Take a photo of gym equipment and get a workout built for it. A Rust serverless function (running on Vercel's Rust runtime / Fluid Compute) forwards the image to Gemini 2.5 and returns a structured workout; a Vite + React SPA handles the upload. Both deploy together as a single Vercel project.
Architecture
React SPA (Vite, static) ──raw image bytes──▶ api/analyze.rs (Rust fn) ──▶ Gemini 2.5
▲ │
└──────────────────── structured workout JSON ◀──────────────────────────┘.
├── api/analyze.rs # Vercel Rust function POST /api/analyze (Gemini workout)
├── api/detect.rs # Vercel Rust function POST /api/detect (fal Florence-2 boxes)

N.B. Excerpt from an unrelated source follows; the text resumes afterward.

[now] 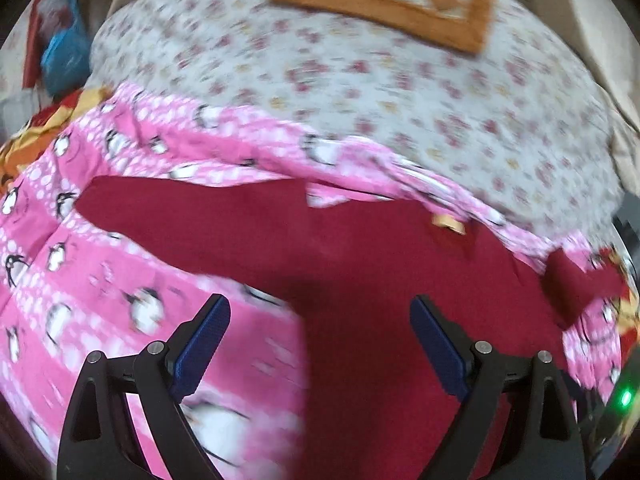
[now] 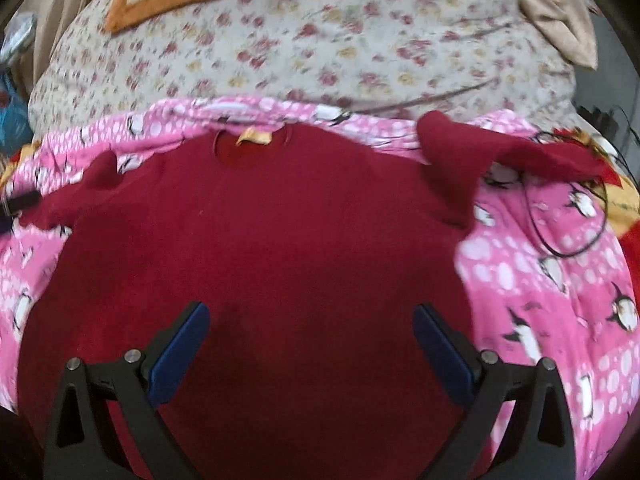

├── core/lib.rs # shared GeminiClient + FalClient
├── Cargo.toml # [lib] core + [[bin]] analyze, detect
├── src/ # React app (upload auto-runs outline + workout in parallel)
├── index.html, vite.config.ts, package.json, tsconfig.json
├── vercel.json # framework: vite, function maxDuration
└── .vercelignoreThe SPA pings both functions with a GET on load to warm them (trigger the
cold start early), so the first real request is fast.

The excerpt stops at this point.